Silêncio, por favor

Os ruídos atrapalham nossa qualidade de vida, acredita o neurocientista Iván Izquierdo

Publicado em 19/01/2009

Reportagem: Tatiana Bandeira - Edição: Amanda Zacarkim

O silêncio ajuda a memória e proporciona qualidade de vida
Foto: Dreamstime

Para o neurocientista Iván Izquierdo, há ruídos demais no mundo. E, para saber diferenciar no meio da balbúrdia o que faz diferença, só usando o que se aprende desde pequeno: o bom senso. Aos 71 anos, o coordenador do Centro de Pesquisas da Memória da Pontifícia Universidade Católica do Rio Grande do Sul, e hoje pesquisando "basicamente o que faz com que as memórias persistam por mais tempo", como diz, Izquierdo defende a necessidade de fazer escolhas - para escapar de tanto ruído. Ele é autor do livro Silêncio, por Favor, no qual analisa a sociedade contemporânea e os ruídos que atrapalham a qualidade de vida. O médico e pesquisador argentino, radicado no Brasil desde 1973, chama a atenção pela produção nada silenciosa: 630 artigos publicados, a maioria sobre a memória, e 18 livros. O mérito consiste em mesclar ciência e humanismo em boa parte de suas obras. Confira a entrevista.

Há ruídos demais no mundo, o senhor admite. Mas de onde eles vêm?
Vêm do excesso de informações com que somos bombardeados, o tempo todo, pelas formas mais diversas, e isso atordoa. Os ruídos não são só auditivos mas também visuais, linguísticos e sensoriais. São os sons indesejáveis, que gostaríamos de ignorar para poder atender aos sinais que nos são importantes. Tome-se como exemplo uma entrevista em que os repórteres se juntam todos a disparar perguntas. Quem vai responder, das inúmeras perguntas feitas, só vai entender uma. O restante atrapalha. Quanto ao excesso de informação, no jornal que se lê diariamente, ocorre o mesmo. É preciso selecionar os sinais em meio ao ruído. Quem lê pede "Silêncio, por favor!"

Como os ruídos e o excesso de informação podem afetar a memória e as emoções?
A memória, o cérebro, querem gravar informações. O que a gente quer é irrelevante. Se o silêncio compete com o ruído, atrapalha diretamente a formação da memória porque o cérebro "escolhe", por mecanismos diferentes de memória, a forma desse processamento. Atrapalham a memorização, a percepção e a sensibilidade, nas suas mais variadas combinações, inclusive prejudicando as memórias guardadas anteriormente. Para dar um passo, preciso me lembrar do passo anterior para que possa ter sentido de direção. E continuar, seguir a vida. Na saúde mental, existe uma situação patológica que é a esquizofrenia, em que não se consegue identificar os sinais em meio aos ruídos - percebe-se tudo como importante. Mas, mediante tratamento, como no caso do cientista John Nash, que teve a vida retratada no filme Uma Mente Brilhante, é possível melhorar, levar a vida - inclusive ganhar um Nobel, como ocorreu com ele. Tratando-se de emoções, podem gerar ansiedade e, se ela for demasiada, causar desespero. Com tratamentos apropriados, entretanto, é possível se ver livre do "ruído que vem de dentro", causado pela ansiedade.

Como se prevenir?
O cérebro, por meio de um sistema chamado "memória de trabalho", quando não consegue fazê-lo, registra uma espécie de intoxicação e aí entra um processo de confusão. A principal forma de prevenção é se manter atento, aprender a discriminar informação de ruído.

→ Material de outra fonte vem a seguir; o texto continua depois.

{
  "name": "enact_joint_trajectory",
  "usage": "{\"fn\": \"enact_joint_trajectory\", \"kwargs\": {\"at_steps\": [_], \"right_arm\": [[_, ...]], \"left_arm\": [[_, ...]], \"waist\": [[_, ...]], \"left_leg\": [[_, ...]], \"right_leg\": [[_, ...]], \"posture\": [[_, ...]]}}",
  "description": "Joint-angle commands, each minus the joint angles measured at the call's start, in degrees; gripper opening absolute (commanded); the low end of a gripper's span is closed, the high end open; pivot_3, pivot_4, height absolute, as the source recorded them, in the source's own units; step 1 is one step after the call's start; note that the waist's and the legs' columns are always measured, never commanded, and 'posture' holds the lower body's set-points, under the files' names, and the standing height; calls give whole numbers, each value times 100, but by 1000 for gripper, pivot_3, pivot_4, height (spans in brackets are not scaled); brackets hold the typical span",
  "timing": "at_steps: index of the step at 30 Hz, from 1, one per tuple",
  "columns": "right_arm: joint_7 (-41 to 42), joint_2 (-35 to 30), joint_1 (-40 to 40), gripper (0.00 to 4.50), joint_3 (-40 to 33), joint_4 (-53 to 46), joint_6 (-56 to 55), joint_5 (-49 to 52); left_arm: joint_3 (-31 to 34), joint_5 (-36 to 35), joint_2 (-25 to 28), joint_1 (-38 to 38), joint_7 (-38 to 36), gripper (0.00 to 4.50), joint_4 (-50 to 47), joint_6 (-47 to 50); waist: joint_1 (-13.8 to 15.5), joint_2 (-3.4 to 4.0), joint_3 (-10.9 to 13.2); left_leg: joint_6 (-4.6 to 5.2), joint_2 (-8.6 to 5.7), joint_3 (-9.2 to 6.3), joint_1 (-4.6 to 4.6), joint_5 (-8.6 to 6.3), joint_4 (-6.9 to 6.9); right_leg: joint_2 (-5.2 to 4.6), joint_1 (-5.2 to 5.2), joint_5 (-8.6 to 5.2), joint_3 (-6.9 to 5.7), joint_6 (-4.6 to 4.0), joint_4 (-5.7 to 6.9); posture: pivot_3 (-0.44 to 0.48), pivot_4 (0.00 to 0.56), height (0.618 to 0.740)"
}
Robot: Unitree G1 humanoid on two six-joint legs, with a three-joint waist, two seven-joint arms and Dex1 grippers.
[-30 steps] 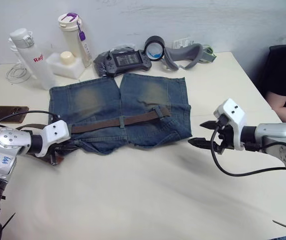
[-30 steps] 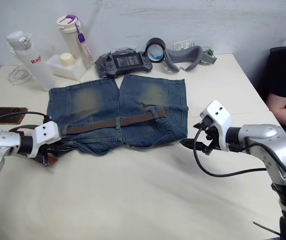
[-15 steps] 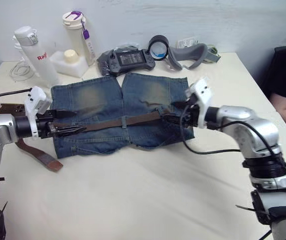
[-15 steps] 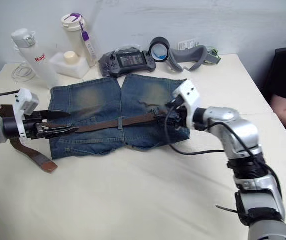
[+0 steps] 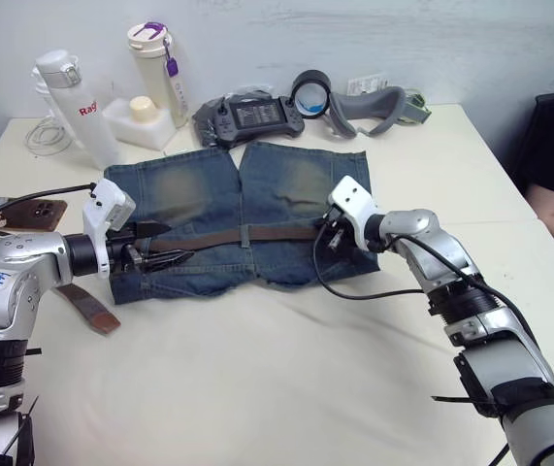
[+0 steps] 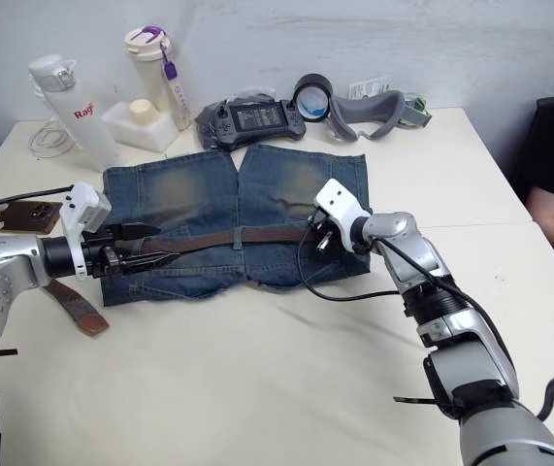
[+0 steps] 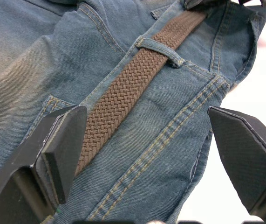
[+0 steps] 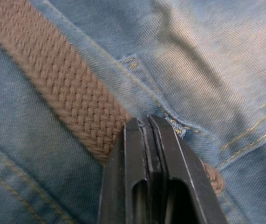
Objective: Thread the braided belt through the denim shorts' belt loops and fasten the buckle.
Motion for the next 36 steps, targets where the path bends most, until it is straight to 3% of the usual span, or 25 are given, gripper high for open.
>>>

A ignorância é barulhenta?
É muito barulhenta. Há um tipo de desinformação que tem sua origem no desejo de simplificar, reduzir tudo a uma frase de efeito. De tanto interpretar besteiras, às vezes por descaso, às vezes pelo hábito de não prestar atenção, as pessoas se confundem em meio à ignorância emitida até por gente que não é burra.

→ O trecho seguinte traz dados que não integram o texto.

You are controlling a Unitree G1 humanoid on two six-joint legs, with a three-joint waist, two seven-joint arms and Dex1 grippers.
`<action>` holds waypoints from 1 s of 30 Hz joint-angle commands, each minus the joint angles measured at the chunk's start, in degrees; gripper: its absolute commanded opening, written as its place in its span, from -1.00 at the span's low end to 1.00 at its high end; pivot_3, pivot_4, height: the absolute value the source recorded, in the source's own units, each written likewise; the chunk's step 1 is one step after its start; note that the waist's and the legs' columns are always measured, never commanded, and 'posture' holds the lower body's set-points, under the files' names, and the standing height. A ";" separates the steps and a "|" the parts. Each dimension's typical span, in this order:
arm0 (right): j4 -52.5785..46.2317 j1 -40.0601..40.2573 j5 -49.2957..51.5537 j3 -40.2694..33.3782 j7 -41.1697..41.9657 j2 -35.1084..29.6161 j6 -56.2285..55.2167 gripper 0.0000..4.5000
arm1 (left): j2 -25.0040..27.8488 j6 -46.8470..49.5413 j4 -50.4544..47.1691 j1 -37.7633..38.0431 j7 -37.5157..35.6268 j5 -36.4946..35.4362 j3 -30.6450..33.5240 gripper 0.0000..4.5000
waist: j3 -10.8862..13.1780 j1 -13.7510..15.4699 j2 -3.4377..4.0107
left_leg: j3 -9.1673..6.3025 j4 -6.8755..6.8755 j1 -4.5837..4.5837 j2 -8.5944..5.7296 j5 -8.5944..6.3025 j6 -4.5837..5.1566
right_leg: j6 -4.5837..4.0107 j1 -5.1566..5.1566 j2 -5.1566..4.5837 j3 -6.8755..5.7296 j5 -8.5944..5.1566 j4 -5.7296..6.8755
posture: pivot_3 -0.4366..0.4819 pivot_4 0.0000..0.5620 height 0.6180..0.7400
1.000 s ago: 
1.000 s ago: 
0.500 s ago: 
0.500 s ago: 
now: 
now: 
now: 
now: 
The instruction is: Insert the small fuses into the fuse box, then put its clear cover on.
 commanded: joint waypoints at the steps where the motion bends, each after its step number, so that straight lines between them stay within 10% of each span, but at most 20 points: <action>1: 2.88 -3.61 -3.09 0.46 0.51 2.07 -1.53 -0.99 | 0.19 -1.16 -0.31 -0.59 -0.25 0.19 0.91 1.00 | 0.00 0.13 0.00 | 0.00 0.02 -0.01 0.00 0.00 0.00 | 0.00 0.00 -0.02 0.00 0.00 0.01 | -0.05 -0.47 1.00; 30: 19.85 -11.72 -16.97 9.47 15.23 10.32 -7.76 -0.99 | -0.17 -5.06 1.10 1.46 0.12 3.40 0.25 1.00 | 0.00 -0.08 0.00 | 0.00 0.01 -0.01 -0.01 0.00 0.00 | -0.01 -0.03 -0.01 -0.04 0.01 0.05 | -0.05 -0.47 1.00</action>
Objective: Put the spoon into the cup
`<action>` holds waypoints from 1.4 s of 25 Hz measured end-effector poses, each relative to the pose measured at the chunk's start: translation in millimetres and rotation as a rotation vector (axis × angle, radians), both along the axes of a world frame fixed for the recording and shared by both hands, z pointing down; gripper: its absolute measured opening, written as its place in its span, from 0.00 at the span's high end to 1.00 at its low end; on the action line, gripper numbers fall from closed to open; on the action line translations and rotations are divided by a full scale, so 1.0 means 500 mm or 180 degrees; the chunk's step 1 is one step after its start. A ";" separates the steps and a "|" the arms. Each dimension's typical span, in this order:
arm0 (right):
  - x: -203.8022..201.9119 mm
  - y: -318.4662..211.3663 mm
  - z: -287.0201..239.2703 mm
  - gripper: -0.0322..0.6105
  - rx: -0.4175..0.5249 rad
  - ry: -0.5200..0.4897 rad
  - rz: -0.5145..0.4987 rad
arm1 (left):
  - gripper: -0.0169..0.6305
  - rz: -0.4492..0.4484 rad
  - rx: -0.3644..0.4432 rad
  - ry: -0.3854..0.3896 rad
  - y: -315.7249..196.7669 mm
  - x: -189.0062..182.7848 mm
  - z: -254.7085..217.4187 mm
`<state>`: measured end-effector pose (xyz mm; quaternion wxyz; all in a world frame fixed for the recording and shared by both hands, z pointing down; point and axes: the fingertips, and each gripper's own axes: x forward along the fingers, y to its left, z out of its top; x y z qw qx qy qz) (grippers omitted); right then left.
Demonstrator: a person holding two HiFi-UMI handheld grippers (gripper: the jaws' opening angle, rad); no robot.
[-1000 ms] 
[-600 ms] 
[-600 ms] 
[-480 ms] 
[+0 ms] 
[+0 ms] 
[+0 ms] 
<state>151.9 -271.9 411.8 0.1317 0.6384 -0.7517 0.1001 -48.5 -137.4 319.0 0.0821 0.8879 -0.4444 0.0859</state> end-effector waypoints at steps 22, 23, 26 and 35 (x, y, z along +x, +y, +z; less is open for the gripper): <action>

Como reconhecer em meio à balbúrdia, outro termo usado pelo senhor, quem e o quê, no meio dos ruídos, vale a pena?
Utilizando, novamente o bom senso. Muitos fatores, é verdade, influenciam. Mas o que importa é buscarmos afinidade nos relacionamentos, procurar ler, ouvir as músicas de que se gosta, refletir sobre o que é importante ou pelo menos útil. E sorte.

Há o risco de incorporar os ruídos definitivamente ao cotidiano, deixando de percebê-los?
Apareceu, junto com o ruído, o hábito do ruído, o costume de não saber mais ouvir em silêncio. É preciso prestar atenção na volta. É uma questão de educação coletiva.